Put to him that France and some of the East European states would say that we could have done a deal on the budget off the back of the Luxembourg presidency in June and we had wrecked it and to add insult to injury we were now attempting to link the question of European farm subsidies with the wider question of the WTO Doha round, and there by offending a lot of our partner states, thus wrecking the presidency and the WTO round as well, the PMOS asked if there was anything else we could be charged with? Firstly he didn’t see the need to go over the arguments of why the June summit hadn’t succeeded. We had set out our arguments at the time. What was important was to persuade people about why we did need to get the horse and cart in the right order. We needed to persuade people that Europe did need to get its response to globalisation right, before it was reflected in the budget, not the other way round.
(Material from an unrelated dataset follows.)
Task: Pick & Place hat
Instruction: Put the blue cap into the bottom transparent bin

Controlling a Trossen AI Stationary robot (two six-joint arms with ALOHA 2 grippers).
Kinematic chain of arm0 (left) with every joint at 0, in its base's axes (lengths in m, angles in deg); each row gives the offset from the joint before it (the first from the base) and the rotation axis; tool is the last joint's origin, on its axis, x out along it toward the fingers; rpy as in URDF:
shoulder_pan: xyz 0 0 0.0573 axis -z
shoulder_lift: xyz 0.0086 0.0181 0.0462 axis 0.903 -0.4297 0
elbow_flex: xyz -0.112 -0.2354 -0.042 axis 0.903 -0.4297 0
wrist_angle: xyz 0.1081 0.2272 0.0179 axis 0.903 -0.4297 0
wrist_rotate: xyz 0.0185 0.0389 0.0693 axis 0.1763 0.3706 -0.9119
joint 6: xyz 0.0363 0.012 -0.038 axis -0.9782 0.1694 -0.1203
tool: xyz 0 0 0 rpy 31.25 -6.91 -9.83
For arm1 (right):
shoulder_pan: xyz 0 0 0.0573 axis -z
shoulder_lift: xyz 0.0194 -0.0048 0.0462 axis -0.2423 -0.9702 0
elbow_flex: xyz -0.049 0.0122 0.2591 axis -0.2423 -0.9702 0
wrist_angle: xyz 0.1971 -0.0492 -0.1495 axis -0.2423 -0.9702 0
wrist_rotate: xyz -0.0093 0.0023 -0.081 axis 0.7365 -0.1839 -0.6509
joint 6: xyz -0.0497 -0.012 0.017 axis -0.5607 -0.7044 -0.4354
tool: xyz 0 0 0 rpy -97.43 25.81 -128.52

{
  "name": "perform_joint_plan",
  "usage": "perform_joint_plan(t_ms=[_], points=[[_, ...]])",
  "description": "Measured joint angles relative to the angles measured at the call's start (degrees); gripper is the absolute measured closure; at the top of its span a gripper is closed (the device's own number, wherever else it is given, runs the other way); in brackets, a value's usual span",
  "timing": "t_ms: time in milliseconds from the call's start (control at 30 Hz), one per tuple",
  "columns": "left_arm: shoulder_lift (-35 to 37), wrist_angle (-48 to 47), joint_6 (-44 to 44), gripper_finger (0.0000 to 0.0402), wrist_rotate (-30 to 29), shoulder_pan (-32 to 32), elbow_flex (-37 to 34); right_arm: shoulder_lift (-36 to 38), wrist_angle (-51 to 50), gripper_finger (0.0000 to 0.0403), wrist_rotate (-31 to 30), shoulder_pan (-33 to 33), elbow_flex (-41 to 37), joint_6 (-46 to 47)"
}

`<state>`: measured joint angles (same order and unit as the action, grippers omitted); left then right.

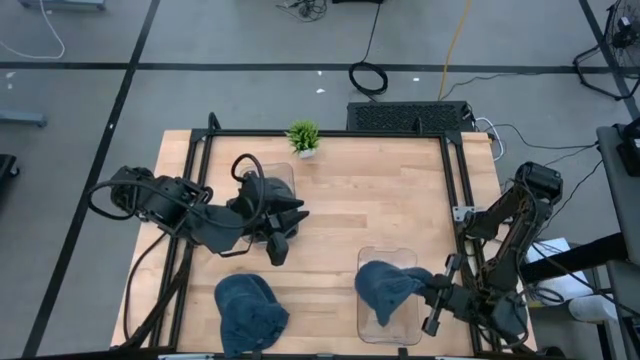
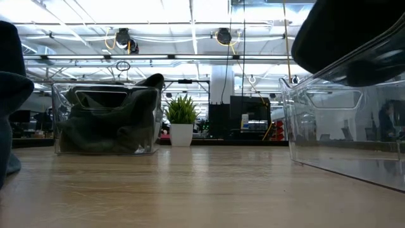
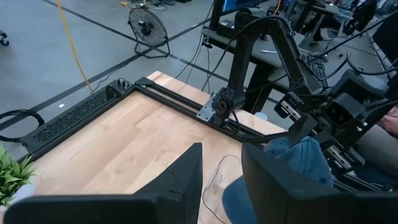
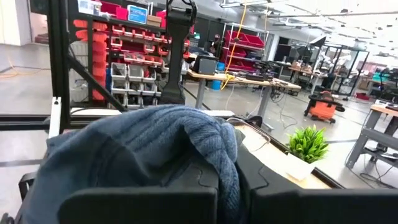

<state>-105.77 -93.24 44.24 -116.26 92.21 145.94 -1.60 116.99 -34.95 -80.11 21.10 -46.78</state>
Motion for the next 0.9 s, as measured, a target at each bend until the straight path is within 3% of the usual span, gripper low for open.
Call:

East European countries knew that globalisation was as much an issue for them as it was for us in the UK. They knew that they, like us had to raise their skills and their R&D spending and raise their university education, so that we could meet the global challenge. It was not something that was a UK agenda imposed on the rest of Europe. There was a reality which we all had to deal with. Therefore we all had to find a strategic response to it. That was not something that people dismissed lightly. People recognised that was the reality we were dealing with. Therefore what we were not talking about was putting future financing off to some Never Never Land. We were talking about two hard months of work to get a deal, but knowing the strategic context within which we got that deal.

Asked, given the negative spirit with which France was approaching the summit, what magic ingredient were he hoping to bring that would unblock resistance in Europe, the PMOS said that he couldn’t speak for other member states, but he could reflect the spirit in which we met our partners in Europe, including France. That spirit was one of real engagement with the issues of globalisation and a real recognition of the need for consensus on issues such as R&D, universities, energy migration, transport and so on. Those were real issue which had to be addressed in a real way. That was the basis on which we approached this summit and we hoped that was the spirit in which others approached it.

Put to him that we had heard a lot of rhetoric from the Prime Minister but had very few specifics, the PMOS said that people should read the Commission’s paper on globalisation. In June we had set out a vision. We had worked intensely with the Commission, more intensively perhaps then any preceding presidency and the Commission have produced their paper, which reflected the views of Europe as a whole, on how we moved forward. That paper was anything but rhetoric. It was a very detailed analysis of Europe needed to move forward. Tomorrow the Prime Minister would report back in detail on how we envisaged the next few months, precisely to turn the vision into specifics. You couldn’t leap before you could jump. This had to be taken step by step and while it might be nice for the media to go from grand to vision to detailed reality in a few days, reality is more complex than that.

Asked where Agriculture appeared on our list of priorities and surely that should be a priority where a deal needed to be made, the PMOS said that this was an issue for future financing which should be influenced by what Europe believed its priorities were. What did Europe believe its priorities should be over the next ten or twenty years in terms of how it responded to globalisation. If you didn’t know the strategic direction you couldn’t answer the detail. The important thing was that we got that consensus on the strategic direction and then approach the detail not the other way round. Questioned further, the PMOS said that in terms of the overall debate of course people would reach a consensus about where agriculture stood in terms of priorities. The key point was what actually were our priorities.